* Exercise materials *
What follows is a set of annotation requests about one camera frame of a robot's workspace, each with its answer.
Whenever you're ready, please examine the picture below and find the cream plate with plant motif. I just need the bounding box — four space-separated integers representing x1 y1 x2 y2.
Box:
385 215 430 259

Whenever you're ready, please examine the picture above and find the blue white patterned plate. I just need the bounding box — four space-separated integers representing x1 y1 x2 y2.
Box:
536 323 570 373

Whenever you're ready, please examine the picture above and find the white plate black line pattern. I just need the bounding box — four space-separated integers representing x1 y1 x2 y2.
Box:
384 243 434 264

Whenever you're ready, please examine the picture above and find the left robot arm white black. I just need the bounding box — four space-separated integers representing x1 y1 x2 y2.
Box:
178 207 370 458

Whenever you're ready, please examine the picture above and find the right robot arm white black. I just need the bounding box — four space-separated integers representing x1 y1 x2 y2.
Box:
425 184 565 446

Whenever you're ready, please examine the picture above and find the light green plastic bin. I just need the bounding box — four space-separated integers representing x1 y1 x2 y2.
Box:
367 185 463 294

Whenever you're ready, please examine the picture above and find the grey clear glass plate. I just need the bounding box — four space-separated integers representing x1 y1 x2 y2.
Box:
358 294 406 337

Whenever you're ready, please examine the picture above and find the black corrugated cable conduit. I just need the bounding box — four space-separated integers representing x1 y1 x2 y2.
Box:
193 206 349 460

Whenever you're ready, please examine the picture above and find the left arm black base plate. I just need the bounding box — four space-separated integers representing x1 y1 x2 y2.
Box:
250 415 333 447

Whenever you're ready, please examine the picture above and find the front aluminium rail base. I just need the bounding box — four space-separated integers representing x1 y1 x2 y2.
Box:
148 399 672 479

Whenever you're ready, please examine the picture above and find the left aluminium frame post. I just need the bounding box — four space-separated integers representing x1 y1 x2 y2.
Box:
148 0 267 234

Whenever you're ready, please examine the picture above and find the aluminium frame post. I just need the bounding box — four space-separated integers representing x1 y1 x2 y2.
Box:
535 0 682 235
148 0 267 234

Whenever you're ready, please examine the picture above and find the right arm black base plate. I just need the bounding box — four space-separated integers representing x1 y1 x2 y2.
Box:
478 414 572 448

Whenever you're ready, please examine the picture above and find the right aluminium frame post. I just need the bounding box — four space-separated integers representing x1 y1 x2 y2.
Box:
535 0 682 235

* Aim of the task *
For the string "plate", return every line of the data where it appears.

* Response area *
Whenever you're ready, please examine the picture below and find the cream plate with plant motif. I just need the bounding box — four space-separated integers representing x1 y1 x2 y2.
Whenever you're ready, please examine the picture above and find the blue white patterned plate. I just need the bounding box — four space-separated integers representing x1 y1 x2 y2.
Whenever you're ready, please examine the picture above and find the white plate black line pattern. I just need the bounding box — four space-separated integers representing x1 y1 x2 y2.
Whenever you're ready, please examine the picture above and find the grey clear glass plate. I just need the bounding box — four space-separated integers representing x1 y1 x2 y2.
Whenever you're ready, please examine the picture above and find the left arm black base plate. I just need the bounding box — four space-separated integers representing x1 y1 x2 y2.
Whenever you're ready, please examine the picture above and find the right arm black base plate. I just need the bounding box — four space-separated integers representing x1 y1 x2 y2.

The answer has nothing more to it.